Only the lines below from the one containing "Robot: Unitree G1" to the one containing "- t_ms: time" should be repeated, both included and unchanged.

◆ ◆ ◆ ◆

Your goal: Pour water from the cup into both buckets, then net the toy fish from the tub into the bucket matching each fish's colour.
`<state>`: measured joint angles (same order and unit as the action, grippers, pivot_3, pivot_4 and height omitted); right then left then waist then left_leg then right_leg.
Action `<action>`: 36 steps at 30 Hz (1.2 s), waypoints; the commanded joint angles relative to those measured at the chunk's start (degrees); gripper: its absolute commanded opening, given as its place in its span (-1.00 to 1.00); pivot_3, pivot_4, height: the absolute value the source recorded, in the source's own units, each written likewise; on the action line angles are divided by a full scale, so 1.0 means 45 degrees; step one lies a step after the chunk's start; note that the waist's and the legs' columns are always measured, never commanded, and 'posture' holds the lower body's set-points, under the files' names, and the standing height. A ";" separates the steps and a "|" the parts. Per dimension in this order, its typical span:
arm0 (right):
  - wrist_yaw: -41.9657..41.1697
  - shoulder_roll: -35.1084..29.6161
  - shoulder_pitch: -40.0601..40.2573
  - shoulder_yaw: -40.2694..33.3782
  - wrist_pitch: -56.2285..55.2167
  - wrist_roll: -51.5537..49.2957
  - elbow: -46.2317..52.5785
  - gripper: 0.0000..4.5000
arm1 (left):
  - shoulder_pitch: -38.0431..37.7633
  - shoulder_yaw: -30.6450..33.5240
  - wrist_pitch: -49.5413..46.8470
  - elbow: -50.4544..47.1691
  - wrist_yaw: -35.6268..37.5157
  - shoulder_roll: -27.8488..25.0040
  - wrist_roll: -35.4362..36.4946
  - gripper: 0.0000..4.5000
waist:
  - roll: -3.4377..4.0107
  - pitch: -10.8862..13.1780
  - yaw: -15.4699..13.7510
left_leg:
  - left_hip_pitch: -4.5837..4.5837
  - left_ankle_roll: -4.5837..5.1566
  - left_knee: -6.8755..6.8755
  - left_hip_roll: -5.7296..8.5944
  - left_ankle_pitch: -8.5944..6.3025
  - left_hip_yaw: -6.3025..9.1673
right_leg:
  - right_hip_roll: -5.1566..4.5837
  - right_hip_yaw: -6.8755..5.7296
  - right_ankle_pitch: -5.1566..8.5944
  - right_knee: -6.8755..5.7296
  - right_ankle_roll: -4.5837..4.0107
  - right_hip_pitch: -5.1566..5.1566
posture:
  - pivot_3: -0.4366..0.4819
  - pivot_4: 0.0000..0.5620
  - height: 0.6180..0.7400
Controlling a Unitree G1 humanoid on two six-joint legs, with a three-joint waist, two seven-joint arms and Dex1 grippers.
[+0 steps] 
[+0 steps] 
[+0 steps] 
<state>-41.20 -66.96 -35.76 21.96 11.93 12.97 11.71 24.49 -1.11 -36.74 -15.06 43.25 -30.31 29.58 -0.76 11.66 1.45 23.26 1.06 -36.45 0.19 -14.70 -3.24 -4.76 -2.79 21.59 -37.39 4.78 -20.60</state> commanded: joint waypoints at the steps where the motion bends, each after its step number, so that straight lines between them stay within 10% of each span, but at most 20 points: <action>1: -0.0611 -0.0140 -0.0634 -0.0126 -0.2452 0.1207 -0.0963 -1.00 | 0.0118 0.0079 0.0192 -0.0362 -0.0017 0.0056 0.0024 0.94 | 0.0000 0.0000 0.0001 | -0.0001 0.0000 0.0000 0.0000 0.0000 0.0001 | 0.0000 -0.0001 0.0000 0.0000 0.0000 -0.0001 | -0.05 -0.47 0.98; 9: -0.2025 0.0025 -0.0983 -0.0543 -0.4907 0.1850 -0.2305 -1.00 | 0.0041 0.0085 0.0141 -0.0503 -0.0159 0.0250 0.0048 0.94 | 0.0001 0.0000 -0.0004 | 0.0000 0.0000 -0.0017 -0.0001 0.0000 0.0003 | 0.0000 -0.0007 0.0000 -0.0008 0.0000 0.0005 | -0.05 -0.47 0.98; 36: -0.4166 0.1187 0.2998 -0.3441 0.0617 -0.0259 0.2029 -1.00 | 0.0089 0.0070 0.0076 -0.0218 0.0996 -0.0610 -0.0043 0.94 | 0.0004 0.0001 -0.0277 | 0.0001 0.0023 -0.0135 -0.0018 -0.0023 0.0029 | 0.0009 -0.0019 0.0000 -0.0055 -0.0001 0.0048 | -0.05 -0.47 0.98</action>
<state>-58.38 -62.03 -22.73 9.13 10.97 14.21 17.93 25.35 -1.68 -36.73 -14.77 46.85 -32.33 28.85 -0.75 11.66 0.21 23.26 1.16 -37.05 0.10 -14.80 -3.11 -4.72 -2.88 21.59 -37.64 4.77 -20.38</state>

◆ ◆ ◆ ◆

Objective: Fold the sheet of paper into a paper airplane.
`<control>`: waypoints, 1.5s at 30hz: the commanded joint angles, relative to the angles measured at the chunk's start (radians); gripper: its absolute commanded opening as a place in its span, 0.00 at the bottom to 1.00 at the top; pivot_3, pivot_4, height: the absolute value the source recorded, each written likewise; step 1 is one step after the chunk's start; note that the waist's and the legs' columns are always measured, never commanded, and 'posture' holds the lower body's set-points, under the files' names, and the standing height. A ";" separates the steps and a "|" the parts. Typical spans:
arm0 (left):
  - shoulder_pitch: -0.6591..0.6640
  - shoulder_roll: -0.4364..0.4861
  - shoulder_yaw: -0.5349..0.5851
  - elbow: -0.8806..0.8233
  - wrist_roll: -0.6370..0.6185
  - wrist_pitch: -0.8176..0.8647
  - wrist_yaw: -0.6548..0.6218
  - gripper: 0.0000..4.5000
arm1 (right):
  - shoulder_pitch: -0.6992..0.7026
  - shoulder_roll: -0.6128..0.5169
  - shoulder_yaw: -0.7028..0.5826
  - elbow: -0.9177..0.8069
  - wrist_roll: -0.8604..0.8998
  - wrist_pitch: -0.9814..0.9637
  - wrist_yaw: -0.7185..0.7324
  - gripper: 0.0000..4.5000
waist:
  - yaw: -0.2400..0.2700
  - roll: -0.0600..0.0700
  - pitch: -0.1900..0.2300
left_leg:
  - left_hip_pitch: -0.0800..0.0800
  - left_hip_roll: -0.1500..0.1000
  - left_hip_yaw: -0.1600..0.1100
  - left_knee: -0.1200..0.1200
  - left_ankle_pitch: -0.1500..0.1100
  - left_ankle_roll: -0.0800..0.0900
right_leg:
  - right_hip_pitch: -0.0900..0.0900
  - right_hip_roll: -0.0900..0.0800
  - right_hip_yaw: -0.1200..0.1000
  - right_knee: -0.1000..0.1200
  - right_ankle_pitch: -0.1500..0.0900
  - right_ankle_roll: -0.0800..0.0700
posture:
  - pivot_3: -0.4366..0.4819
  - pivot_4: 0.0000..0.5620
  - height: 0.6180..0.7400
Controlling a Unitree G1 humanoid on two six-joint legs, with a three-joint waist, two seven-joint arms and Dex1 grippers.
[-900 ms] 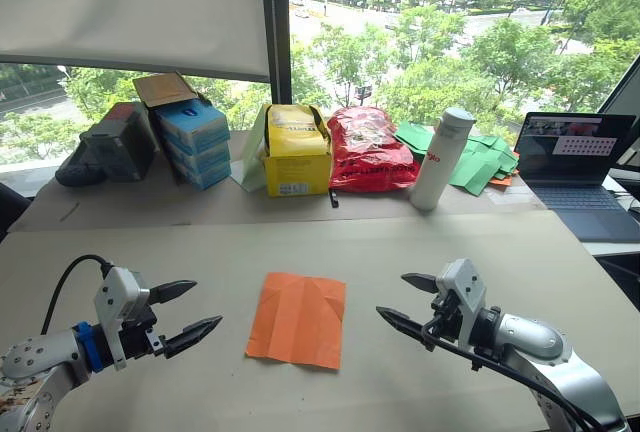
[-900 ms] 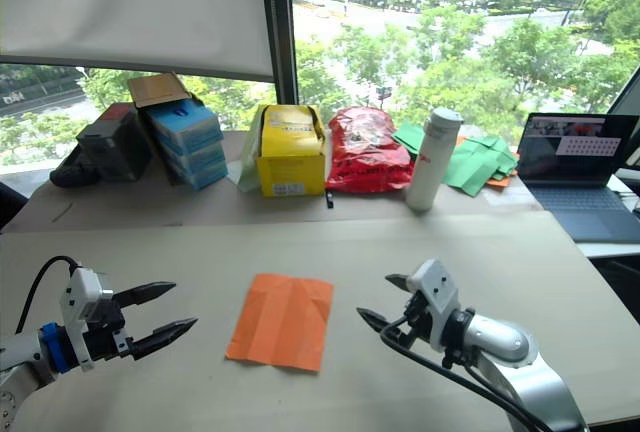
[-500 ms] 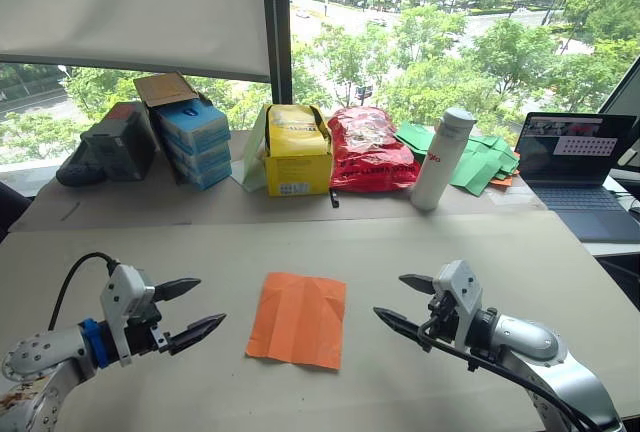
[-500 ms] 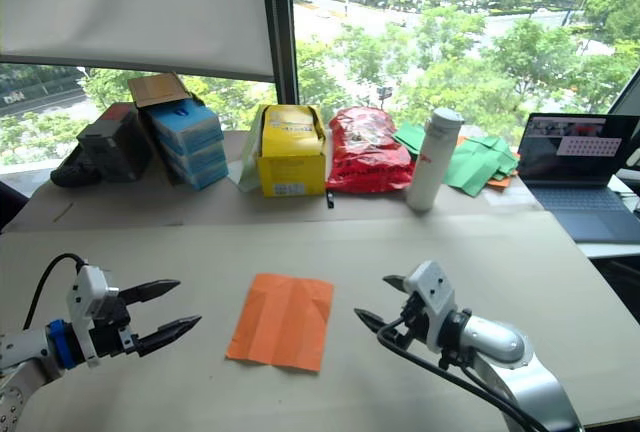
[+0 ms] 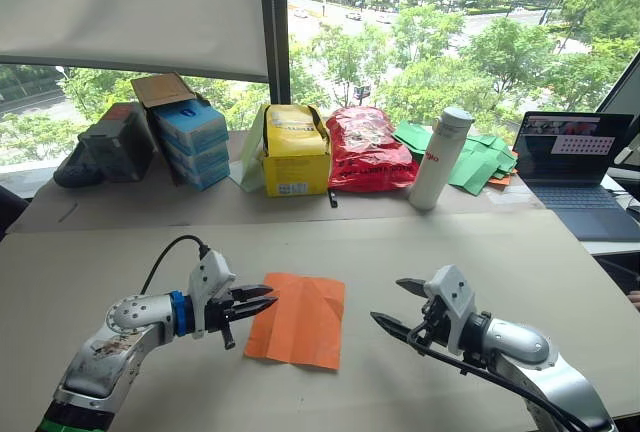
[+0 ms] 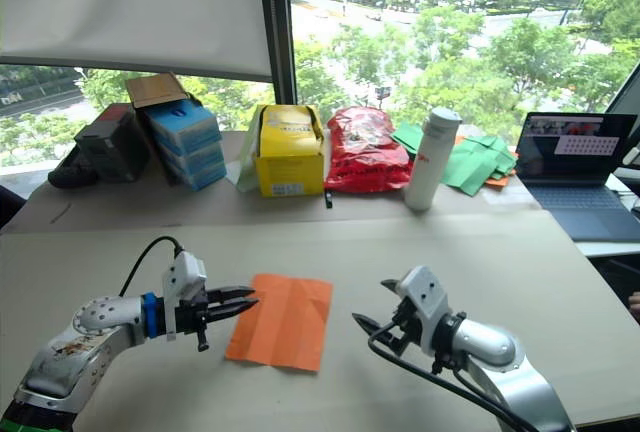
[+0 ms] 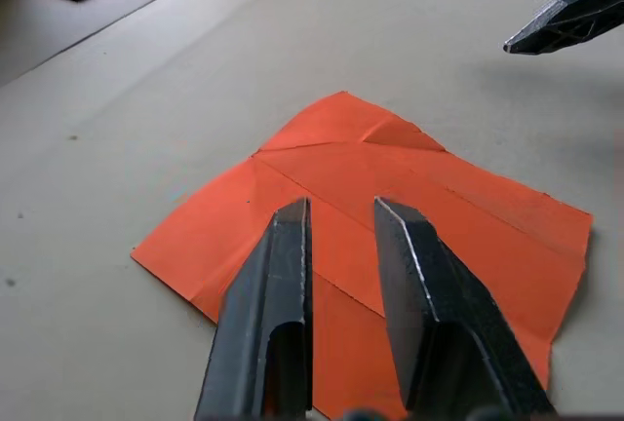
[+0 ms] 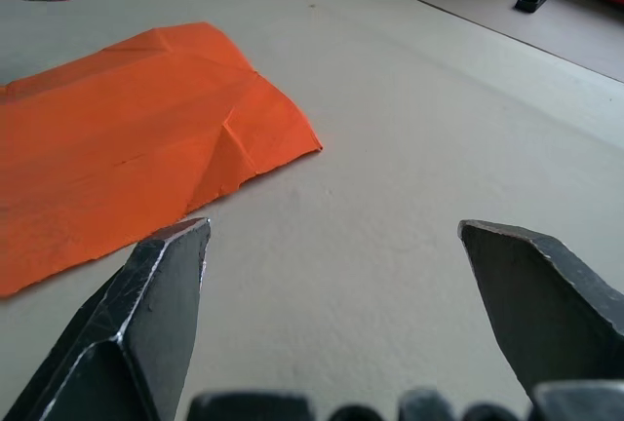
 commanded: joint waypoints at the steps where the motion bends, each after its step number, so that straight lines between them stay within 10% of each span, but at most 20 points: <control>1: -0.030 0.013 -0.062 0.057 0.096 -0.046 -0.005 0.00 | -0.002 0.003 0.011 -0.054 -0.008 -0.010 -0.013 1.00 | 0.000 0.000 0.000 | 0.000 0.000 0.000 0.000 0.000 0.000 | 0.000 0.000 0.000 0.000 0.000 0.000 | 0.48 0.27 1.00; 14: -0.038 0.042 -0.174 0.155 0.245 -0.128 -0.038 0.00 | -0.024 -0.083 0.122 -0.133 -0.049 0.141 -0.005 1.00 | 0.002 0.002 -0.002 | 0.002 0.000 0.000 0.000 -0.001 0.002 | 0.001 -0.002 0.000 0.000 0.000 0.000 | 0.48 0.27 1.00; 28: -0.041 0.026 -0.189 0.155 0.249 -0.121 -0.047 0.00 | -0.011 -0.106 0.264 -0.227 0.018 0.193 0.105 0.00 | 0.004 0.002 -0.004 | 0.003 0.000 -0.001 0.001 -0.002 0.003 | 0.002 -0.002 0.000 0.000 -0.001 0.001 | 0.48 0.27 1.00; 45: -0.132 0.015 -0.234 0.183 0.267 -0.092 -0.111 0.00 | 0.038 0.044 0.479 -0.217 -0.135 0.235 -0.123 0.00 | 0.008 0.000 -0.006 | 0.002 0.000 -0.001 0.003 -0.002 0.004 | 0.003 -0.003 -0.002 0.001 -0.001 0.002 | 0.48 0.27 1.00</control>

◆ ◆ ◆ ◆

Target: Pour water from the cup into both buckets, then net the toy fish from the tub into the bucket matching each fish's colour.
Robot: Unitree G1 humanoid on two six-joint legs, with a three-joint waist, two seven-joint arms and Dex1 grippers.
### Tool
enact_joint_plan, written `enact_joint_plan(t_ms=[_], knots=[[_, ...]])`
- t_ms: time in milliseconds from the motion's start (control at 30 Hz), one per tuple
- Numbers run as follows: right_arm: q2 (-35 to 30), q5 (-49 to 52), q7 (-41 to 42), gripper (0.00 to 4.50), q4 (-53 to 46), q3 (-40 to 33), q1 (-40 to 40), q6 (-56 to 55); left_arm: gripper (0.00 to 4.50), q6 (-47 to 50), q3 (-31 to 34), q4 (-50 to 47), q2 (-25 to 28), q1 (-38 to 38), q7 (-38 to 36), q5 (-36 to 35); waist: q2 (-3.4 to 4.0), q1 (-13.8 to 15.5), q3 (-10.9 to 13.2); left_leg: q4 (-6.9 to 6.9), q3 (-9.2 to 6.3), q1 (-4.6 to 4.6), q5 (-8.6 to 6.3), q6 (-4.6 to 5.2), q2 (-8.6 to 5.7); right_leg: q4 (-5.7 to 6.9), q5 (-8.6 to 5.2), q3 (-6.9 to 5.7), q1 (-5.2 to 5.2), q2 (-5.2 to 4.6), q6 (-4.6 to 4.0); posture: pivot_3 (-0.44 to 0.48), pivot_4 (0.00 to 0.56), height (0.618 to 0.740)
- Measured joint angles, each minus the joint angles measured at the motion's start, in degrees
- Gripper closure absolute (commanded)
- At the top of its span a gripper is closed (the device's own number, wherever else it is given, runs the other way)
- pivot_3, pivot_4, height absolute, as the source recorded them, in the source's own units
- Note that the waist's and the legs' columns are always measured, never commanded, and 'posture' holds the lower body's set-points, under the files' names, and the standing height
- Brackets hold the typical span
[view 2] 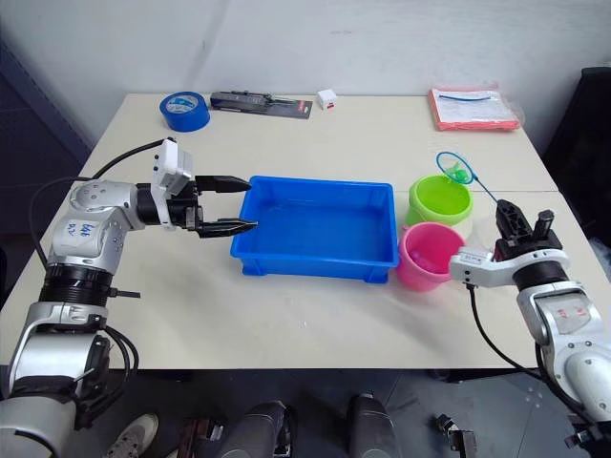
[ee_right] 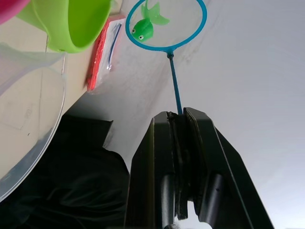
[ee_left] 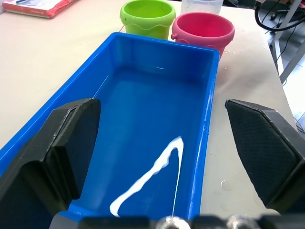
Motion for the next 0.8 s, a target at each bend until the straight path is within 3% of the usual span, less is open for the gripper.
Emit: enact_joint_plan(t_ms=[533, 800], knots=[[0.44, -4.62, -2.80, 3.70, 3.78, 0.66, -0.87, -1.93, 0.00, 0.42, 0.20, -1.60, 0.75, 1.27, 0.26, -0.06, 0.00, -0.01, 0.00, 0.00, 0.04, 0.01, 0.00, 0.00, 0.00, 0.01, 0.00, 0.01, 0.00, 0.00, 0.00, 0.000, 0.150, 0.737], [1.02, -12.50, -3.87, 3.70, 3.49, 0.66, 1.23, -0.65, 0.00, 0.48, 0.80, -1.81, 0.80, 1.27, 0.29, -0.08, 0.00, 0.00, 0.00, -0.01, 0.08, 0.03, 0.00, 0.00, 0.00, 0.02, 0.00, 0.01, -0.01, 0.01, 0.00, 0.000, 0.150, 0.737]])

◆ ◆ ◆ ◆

Solution to the problem ▸
Robot: Unitree G1 humanoid on two six-joint legs, with a three-joint waist, two seven-joint arms and Dex1 grippers.
### Tool
enact_joint_plan, written `enact_joint_plan(t_ms=[_], knots=[[_, ...]])`
- t_ms: time in milliseconds from the motion's start (control at 30 Hz), one per tuple

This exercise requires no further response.